_Task directions:_
Could you print exactly the lines of the listing below, starting at the line that has "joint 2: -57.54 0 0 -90" and ending at the line that has "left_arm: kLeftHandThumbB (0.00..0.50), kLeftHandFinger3", and only those lines?

───── Input records ─────

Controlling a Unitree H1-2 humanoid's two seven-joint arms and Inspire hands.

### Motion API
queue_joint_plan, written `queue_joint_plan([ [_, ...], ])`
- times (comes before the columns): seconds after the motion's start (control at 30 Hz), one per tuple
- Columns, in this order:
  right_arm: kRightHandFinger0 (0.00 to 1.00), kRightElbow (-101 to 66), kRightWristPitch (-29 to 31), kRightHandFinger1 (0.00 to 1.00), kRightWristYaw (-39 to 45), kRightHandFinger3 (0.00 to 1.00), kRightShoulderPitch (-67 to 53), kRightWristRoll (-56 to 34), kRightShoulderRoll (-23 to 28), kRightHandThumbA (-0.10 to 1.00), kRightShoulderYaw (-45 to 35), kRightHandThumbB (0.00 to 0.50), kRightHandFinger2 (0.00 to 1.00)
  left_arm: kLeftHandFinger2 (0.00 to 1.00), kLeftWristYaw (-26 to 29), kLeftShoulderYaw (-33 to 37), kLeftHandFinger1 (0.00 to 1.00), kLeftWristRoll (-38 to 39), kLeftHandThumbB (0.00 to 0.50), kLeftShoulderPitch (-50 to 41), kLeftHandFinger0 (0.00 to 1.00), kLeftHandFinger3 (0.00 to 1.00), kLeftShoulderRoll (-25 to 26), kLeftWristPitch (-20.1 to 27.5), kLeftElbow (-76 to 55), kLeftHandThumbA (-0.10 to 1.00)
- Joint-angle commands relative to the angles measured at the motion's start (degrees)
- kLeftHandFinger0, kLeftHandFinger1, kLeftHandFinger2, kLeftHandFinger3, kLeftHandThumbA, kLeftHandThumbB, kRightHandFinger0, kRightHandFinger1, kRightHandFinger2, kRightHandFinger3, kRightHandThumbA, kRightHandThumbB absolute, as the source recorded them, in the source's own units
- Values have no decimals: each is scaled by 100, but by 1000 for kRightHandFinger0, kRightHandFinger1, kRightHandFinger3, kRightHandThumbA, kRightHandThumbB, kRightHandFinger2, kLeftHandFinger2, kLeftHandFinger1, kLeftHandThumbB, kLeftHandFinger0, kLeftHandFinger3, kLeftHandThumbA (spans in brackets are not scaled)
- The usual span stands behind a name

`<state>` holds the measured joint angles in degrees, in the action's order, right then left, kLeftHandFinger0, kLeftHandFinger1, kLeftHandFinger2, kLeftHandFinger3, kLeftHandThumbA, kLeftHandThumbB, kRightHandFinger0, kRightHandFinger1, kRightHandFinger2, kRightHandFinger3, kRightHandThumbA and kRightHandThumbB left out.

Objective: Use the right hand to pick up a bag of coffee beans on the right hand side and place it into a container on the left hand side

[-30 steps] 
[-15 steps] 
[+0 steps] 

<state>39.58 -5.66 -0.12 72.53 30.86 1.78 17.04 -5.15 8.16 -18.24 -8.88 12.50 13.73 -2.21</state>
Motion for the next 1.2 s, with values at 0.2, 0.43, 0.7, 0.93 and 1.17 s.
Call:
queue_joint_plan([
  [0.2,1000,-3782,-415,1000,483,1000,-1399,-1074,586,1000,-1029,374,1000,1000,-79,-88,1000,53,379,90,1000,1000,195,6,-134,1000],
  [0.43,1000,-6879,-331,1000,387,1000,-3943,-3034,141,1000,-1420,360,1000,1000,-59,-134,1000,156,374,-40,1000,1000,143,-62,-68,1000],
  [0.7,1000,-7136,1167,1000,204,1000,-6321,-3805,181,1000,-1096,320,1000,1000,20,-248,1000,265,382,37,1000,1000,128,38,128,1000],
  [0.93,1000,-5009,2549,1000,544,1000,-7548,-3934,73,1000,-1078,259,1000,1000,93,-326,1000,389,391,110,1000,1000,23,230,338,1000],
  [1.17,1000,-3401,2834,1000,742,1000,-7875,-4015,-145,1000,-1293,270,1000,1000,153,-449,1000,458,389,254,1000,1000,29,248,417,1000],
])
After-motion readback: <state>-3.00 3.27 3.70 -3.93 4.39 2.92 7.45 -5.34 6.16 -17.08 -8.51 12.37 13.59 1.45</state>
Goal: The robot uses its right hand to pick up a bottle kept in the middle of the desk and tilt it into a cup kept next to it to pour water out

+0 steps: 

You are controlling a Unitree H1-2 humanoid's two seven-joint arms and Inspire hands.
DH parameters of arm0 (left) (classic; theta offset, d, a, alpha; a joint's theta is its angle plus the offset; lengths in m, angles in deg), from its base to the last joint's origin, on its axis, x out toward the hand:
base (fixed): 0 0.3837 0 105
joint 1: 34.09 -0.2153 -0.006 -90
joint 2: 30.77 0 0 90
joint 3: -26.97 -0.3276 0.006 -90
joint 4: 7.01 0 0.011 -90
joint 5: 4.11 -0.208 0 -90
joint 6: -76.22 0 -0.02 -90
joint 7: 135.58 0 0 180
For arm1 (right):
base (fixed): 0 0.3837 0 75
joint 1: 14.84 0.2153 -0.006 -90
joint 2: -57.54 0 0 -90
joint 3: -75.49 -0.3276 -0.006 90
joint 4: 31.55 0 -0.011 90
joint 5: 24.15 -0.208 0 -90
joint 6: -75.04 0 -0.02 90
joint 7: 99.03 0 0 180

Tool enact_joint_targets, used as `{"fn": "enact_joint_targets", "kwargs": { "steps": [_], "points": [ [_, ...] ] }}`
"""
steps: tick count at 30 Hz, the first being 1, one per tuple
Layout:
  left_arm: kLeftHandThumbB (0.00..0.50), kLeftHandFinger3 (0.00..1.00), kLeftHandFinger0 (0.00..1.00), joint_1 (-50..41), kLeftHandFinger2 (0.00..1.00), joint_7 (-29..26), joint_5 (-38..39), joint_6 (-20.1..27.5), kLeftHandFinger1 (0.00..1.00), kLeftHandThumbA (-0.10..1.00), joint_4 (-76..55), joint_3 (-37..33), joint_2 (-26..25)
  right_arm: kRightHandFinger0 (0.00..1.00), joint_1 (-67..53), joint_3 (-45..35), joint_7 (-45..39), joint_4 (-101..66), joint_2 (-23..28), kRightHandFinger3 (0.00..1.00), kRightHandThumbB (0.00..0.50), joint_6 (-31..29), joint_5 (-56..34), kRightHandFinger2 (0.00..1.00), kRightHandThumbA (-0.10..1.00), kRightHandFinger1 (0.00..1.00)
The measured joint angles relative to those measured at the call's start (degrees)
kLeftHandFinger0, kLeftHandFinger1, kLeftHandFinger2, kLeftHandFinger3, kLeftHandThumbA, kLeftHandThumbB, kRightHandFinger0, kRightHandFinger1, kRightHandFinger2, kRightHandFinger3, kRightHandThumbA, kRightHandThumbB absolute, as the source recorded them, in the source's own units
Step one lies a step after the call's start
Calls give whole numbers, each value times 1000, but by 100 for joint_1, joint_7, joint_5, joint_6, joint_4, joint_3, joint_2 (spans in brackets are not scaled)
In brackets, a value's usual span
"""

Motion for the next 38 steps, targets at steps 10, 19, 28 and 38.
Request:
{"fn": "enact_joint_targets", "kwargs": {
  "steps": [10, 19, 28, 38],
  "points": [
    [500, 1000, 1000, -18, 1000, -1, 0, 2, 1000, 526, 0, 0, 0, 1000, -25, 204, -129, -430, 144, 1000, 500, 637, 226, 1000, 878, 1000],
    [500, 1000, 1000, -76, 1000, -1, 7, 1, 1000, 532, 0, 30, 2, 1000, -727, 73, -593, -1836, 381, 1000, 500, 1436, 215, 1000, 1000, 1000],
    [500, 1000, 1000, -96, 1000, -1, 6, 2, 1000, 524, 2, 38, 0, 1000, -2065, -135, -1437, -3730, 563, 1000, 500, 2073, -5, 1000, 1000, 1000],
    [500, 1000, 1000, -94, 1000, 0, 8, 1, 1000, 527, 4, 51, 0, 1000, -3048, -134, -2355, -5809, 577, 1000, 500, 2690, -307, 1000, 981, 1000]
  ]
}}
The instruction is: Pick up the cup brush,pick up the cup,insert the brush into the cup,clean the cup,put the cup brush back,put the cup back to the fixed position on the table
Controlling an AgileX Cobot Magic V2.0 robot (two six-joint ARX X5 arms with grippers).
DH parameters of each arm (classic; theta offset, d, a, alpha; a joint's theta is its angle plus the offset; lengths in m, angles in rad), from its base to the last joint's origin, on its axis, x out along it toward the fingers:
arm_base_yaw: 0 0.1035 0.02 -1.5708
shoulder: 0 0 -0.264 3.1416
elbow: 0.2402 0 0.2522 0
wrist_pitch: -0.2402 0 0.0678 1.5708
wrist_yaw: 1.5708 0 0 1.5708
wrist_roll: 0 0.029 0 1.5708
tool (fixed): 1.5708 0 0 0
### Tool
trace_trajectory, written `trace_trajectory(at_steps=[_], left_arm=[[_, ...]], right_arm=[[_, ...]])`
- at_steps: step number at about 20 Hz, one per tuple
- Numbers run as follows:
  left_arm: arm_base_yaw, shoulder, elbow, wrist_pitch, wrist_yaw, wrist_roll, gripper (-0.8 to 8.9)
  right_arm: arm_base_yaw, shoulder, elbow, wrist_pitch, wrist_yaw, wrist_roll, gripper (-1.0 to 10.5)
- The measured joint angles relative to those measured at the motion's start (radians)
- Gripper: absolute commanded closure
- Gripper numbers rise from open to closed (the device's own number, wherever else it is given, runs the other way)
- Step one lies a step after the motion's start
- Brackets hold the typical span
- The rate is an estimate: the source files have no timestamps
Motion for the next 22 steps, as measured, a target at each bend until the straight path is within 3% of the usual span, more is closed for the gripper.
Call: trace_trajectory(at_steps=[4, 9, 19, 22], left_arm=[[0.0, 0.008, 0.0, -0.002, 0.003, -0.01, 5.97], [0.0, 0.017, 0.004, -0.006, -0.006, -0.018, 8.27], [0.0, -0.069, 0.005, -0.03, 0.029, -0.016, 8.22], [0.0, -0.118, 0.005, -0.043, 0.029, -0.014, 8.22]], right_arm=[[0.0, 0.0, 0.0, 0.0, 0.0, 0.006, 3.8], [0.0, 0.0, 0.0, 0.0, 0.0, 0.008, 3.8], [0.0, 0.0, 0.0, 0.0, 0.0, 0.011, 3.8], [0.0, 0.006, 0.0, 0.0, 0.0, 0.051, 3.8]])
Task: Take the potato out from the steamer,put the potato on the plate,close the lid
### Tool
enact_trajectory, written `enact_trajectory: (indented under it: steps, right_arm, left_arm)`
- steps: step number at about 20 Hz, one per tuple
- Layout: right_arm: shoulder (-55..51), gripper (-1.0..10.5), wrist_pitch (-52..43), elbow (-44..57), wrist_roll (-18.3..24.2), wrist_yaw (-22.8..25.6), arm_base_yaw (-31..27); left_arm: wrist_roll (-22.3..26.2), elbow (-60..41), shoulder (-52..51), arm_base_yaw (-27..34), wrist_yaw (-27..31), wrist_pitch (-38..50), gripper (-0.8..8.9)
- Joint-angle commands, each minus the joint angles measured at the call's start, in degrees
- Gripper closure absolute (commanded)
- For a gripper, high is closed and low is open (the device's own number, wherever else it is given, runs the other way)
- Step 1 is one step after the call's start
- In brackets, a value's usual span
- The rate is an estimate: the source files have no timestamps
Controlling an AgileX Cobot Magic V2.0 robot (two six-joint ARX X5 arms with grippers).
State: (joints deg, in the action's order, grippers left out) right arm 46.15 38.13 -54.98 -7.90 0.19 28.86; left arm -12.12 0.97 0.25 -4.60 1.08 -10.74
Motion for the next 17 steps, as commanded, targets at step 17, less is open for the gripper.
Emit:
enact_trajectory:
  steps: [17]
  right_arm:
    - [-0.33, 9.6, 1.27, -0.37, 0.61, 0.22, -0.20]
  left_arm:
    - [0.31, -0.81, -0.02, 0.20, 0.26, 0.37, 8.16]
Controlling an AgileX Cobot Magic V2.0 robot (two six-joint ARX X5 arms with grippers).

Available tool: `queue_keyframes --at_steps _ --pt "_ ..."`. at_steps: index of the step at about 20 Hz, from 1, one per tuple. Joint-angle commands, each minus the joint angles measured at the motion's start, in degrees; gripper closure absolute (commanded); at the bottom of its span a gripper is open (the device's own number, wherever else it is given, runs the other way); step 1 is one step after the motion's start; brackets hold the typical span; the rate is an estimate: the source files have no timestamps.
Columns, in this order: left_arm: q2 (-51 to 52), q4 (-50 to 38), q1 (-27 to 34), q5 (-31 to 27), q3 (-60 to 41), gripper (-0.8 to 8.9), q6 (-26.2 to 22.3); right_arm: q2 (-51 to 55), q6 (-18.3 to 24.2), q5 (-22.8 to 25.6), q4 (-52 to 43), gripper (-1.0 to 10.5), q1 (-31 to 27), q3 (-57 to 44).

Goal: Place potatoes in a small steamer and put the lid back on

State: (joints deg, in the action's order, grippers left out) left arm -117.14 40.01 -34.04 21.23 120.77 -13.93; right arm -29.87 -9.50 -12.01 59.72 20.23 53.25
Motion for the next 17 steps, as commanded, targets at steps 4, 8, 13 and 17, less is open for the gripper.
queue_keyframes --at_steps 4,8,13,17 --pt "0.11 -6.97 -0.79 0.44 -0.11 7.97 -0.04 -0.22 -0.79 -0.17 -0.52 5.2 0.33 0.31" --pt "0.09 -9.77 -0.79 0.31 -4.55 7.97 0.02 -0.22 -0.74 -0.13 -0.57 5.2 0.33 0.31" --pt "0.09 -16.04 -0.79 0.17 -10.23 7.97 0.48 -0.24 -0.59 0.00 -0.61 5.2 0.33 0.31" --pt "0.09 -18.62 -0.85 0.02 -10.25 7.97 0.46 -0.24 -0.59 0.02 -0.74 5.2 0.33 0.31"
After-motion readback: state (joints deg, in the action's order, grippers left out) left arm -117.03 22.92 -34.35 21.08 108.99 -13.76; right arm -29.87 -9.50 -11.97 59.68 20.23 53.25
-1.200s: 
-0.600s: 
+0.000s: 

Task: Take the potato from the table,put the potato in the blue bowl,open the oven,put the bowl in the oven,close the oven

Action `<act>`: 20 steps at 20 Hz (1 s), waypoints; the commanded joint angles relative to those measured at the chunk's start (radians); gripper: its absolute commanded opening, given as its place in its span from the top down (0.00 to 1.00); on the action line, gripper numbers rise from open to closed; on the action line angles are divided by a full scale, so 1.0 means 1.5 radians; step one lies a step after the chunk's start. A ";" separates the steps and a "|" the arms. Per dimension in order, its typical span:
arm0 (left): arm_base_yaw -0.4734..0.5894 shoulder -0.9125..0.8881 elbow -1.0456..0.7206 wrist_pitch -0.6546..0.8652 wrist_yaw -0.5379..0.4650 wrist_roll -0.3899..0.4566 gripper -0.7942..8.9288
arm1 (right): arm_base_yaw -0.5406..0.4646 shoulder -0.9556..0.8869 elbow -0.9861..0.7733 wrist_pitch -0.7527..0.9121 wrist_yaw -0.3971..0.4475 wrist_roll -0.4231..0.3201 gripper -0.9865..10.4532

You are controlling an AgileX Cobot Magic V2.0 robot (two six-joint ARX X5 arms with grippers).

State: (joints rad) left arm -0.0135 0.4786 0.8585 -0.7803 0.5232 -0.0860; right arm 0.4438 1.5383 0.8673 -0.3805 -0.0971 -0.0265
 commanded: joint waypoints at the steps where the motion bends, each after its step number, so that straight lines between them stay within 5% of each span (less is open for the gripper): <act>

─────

_Solved exercise:_
joint 2: -57.54 0 0 -90
joint 3: -75.49 -0.3276 -0.006 90
joint 4: 31.55 0 -0.011 90
joint 5: 24.15 -0.208 0 -90
joint 6: -75.04 0 -0.02 90
joint 7: 99.03 0 0 180

Tool enact_joint_targets, used as `{"fn": "enact_joint_targets", "kwargs": { "steps": [_], "points": [ [_, ...] ] }}`
"""
steps: tick count at 30 Hz, the first being 1, one per tuple
Layout:
  left_arm: kLeftHandThumbB (0.00..0.50), kLeftHandFinger3 (0.00..1.00), kLeftHandFinger0 (0.00..1.00), joint_1 (-50..41), kLeftHandFinger2 (0.00..1.00), joint_7 (-29..26), joint_5 (-38..39), joint_6 (-20.1..27.5), kLeftHandFinger1 (0.00..1.00), kLeftHandThumbA (-0.10..1.00), joint_4 (-76..55), joint_3 (-37..33), joint_2 (-26..25)

This exercise is now finished, and nothing remains to add.